Michael Skrzypiec
Technical Manager, Analytics Engineering | Melbourne, Florida, United States
Professional Overview
Michael Skrzypiec is an experienced Technical Manager with a strong background in analytics engineering, business intelligence, and data consulting. He currently oversees the Analytics Engineering team at Fetch Rewards, a leading consumer rewards platform, where he drives the development and implementation of advanced data solutions. With a diverse industry background spanning consumer goods, entertainment, and technology, Michael brings a unique perspective to his work, helping organizations leverage data-driven insights to drive innovation and growth.
Experience Summary
Current Role
As the Technical Manager of Analytics Engineering at Fetch Rewards, Michael is responsible for leading a team of talented data professionals in the design, implementation, and optimization of the company's data infrastructure and analytics capabilities. He collaborates closely with cross-functional stakeholders to identify and address complex business challenges, leveraging cutting-edge technologies and agile methodologies to deliver impactful solutions.
Under Michael's leadership, the Analytics Engineering team has successfully streamlined data pipelines, improved data quality, and enabled more informed decision-making across the organization.
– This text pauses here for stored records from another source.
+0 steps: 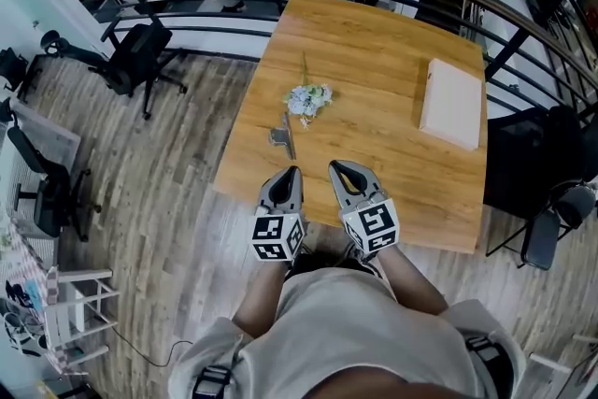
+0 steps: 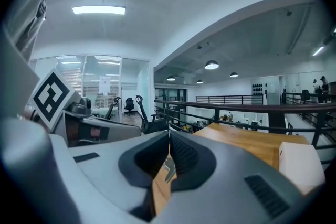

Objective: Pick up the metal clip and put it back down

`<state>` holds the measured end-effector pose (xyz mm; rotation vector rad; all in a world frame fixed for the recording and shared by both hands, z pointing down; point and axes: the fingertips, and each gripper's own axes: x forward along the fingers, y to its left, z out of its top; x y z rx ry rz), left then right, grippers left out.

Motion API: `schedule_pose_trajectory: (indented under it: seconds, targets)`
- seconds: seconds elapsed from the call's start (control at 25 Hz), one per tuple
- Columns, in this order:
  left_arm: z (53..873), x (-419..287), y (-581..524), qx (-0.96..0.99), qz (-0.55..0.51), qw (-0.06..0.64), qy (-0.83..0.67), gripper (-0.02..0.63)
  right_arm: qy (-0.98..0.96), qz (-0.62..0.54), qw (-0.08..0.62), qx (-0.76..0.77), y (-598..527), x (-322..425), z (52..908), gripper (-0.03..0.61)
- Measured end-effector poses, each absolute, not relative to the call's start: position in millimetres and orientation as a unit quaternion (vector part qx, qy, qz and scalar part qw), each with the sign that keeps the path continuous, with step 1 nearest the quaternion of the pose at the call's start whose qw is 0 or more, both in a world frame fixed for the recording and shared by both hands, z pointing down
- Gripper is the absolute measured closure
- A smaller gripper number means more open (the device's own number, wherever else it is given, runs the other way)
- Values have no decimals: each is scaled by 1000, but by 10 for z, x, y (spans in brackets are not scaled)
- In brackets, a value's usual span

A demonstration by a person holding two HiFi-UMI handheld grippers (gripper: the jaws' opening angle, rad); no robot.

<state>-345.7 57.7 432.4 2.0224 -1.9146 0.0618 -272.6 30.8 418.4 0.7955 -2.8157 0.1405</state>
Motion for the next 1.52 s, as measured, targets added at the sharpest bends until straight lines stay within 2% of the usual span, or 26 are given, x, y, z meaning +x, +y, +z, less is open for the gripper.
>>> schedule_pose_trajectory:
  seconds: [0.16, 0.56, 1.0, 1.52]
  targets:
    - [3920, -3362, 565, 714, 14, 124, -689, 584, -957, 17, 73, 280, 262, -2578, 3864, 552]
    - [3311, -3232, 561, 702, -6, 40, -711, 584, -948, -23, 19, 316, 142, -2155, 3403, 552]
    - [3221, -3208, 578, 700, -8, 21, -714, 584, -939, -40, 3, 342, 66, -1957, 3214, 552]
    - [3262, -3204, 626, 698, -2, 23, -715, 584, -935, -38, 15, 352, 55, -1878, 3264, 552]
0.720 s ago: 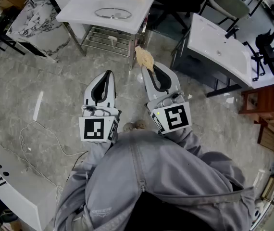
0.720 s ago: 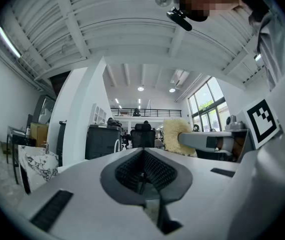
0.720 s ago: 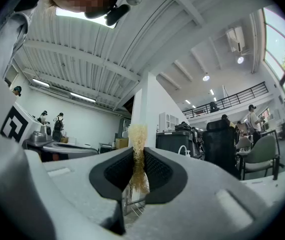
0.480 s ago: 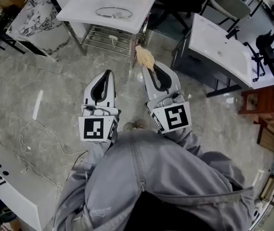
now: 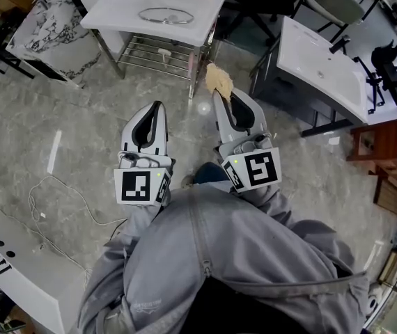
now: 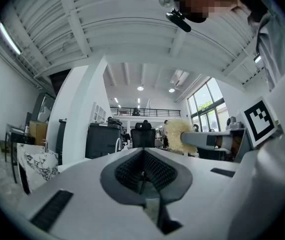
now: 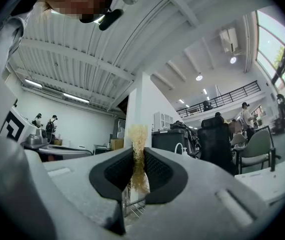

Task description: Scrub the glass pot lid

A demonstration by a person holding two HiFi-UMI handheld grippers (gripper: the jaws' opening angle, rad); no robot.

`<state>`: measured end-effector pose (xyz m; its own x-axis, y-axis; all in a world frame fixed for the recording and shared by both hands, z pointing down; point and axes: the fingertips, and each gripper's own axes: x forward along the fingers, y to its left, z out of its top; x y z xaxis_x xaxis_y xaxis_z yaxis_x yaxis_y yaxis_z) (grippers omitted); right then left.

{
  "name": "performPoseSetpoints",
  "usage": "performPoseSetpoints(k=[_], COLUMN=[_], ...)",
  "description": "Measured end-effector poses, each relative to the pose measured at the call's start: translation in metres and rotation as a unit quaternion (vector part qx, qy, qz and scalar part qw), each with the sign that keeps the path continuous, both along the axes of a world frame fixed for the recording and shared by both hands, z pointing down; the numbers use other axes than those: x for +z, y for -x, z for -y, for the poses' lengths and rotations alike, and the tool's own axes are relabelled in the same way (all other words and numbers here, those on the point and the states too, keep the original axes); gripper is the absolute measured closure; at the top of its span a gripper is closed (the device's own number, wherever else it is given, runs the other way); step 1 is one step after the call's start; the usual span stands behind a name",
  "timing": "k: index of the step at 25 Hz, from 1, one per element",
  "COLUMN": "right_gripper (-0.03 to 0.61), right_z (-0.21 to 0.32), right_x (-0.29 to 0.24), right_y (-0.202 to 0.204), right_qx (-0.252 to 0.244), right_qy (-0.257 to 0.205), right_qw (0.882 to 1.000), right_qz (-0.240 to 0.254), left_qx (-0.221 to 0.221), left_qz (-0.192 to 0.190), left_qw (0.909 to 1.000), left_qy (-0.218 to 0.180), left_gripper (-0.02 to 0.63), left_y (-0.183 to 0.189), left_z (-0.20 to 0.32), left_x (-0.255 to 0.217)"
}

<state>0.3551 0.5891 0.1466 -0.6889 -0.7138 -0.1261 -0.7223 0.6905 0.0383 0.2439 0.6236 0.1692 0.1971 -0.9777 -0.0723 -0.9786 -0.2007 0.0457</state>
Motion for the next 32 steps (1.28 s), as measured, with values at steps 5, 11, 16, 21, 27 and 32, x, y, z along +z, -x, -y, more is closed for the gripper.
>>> performPoseSetpoints(k=[5, 11, 16, 21, 27, 32], right_gripper=[0.532, 0.532, 0.532, 0.532, 0.532, 0.532], right_z=[0.020, 0.076, 0.146, 0.215, 0.279, 0.319], right_x=[0.007, 0.012, 0.011, 0.005, 0.007, 0.011], right_y=[0.009, 0.029, 0.052, 0.066, 0.076, 0.079], right_qx=[-0.006, -0.022, -0.037, -0.050, -0.073, -0.088], right_qy=[0.002, -0.003, -0.014, -0.020, -0.018, -0.013], right_qw=[1.000, 1.000, 0.999, 0.999, 0.997, 0.996], right_qz=[0.000, 0.005, -0.001, -0.009, -0.019, -0.011], left_qx=[-0.003, -0.017, -0.018, -0.030, -0.053, -0.065], left_qz=[-0.008, -0.009, -0.015, -0.014, -0.026, -0.021], left_qw=[1.0000, 0.9998, 0.9996, 0.9992, 0.9978, 0.9974], left_qy=[0.006, 0.005, -0.013, -0.024, -0.029, -0.022], left_gripper=[0.607, 0.607, 0.607, 0.607, 0.607, 0.607], left_y=[0.008, 0.028, 0.047, 0.061, 0.073, 0.074], left_z=[0.018, 0.073, 0.142, 0.210, 0.276, 0.310], left_x=[0.011, 0.019, 0.014, 0.004, 0.003, 0.007])
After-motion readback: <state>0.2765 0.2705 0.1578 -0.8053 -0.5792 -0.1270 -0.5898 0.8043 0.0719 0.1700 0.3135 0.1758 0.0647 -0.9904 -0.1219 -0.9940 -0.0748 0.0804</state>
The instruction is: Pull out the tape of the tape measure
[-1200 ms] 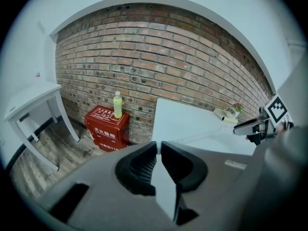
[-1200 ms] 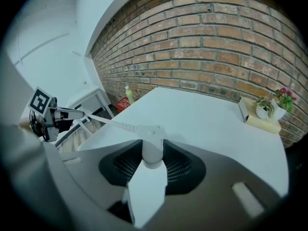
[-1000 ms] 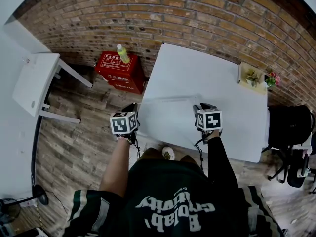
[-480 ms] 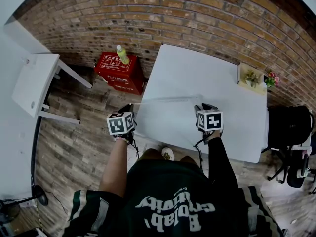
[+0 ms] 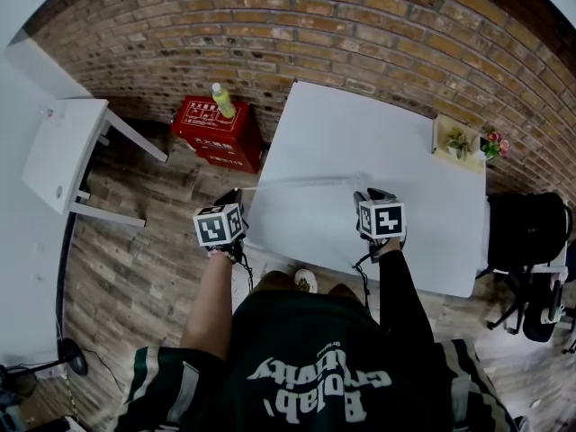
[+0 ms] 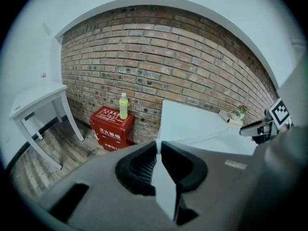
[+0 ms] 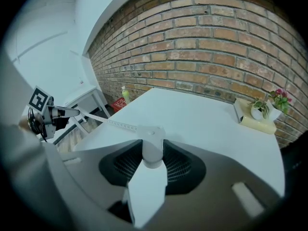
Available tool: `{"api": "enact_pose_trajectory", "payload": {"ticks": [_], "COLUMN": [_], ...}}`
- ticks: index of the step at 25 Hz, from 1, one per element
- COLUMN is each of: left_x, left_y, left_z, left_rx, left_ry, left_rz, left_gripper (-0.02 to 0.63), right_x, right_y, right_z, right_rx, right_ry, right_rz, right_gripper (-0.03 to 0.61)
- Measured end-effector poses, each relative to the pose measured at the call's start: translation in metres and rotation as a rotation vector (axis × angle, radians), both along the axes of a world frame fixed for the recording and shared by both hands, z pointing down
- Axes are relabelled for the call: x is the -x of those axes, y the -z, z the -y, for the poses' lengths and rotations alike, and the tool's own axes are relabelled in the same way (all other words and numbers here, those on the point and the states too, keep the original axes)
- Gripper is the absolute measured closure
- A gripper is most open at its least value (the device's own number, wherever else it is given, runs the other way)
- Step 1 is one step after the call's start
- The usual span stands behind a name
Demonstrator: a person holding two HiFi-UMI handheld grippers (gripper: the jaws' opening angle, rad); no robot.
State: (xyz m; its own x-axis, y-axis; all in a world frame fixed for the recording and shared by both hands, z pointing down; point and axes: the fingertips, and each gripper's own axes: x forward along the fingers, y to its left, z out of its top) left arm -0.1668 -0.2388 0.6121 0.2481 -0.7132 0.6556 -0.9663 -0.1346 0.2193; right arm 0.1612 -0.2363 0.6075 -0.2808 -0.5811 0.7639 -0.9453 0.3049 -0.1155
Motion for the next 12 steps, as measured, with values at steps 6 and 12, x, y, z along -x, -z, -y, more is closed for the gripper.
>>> {"api": "enact_pose_trajectory", "payload": {"ticks": [6, 12], "left_x": [-0.0001, -0.0012], "left_y": [0.0025, 0.0028], "left_z": [0.0020, 0.0032], "left_rx": [-0.007, -0.008], "left_ry": [-0.008, -0.012], "left_rz": [0.006, 0.012], "left_gripper": [0.575, 0.575], "right_x": [0.0007, 0.0029], "right_y": [0.0005, 0.0012], "right_z": [0.0007, 0.0024], "right_rx": [0.001, 0.000], "right_ry": [-0.003, 0.005], "right_rz": [-0.003, -0.016], "right_gripper": [0.430, 0.430]}}
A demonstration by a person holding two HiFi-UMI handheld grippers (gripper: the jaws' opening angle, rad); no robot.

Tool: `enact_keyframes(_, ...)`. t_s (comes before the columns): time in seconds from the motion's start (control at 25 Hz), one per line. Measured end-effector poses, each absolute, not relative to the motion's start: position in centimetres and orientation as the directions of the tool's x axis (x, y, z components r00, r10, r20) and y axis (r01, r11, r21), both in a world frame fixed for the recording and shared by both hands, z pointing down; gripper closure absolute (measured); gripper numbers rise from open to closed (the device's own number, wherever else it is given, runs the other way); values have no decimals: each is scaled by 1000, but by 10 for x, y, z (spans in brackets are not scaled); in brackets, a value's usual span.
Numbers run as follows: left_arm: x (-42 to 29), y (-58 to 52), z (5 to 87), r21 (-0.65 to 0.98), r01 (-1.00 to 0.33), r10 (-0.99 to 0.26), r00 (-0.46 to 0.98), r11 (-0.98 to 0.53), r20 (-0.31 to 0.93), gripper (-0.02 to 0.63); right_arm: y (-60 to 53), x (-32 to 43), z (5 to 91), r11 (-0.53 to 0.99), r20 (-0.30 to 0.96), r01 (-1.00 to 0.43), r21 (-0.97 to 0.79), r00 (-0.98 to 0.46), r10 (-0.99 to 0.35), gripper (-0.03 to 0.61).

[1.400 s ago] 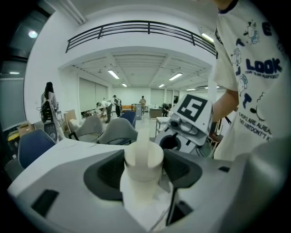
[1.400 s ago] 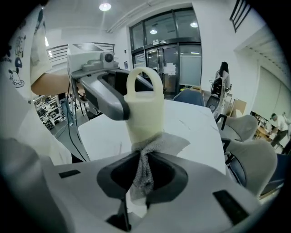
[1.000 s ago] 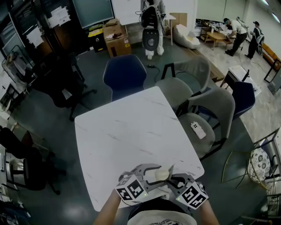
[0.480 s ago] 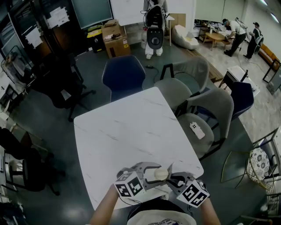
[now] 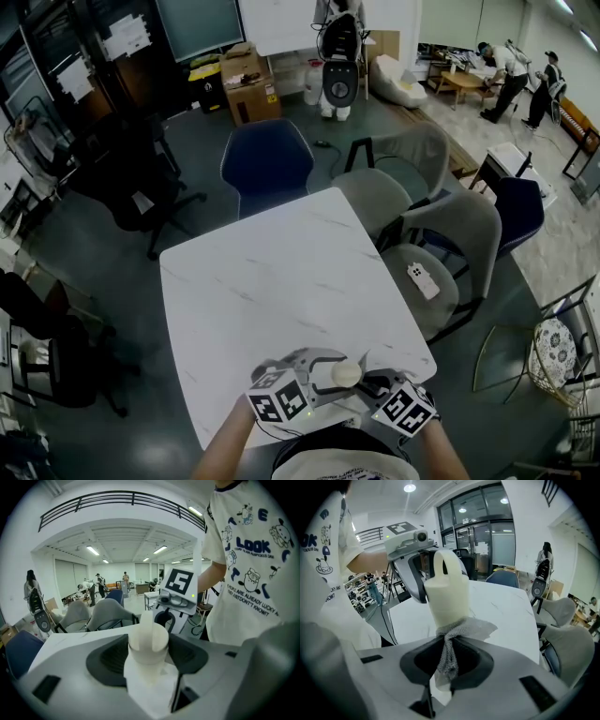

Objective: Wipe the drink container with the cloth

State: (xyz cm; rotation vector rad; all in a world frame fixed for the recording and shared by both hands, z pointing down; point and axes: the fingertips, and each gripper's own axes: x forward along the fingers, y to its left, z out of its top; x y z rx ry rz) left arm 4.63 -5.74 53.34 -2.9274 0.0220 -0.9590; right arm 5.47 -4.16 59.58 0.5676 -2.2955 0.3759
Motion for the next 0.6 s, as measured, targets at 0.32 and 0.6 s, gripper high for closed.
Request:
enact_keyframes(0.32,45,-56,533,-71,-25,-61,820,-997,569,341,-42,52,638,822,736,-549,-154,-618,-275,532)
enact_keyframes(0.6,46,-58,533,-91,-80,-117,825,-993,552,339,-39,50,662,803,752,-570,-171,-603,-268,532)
His strategic vision and technical expertise have played a crucial role in driving Fetch Rewards' data-driven initiatives, contributing to the company's overall growth and market leadership.
Career Progression
Prior to his current role, Michael served as the Senior Analytics Engineer at Fetch Rewards, where he spearheaded the development of advanced data models and reporting solutions. Before that, he held the position of Director of Business Intelligence at Loeb.nyc, a leading digital agency, where he led the implementation of a comprehensive business intelligence platform that empowered data-driven decision-making across the organization.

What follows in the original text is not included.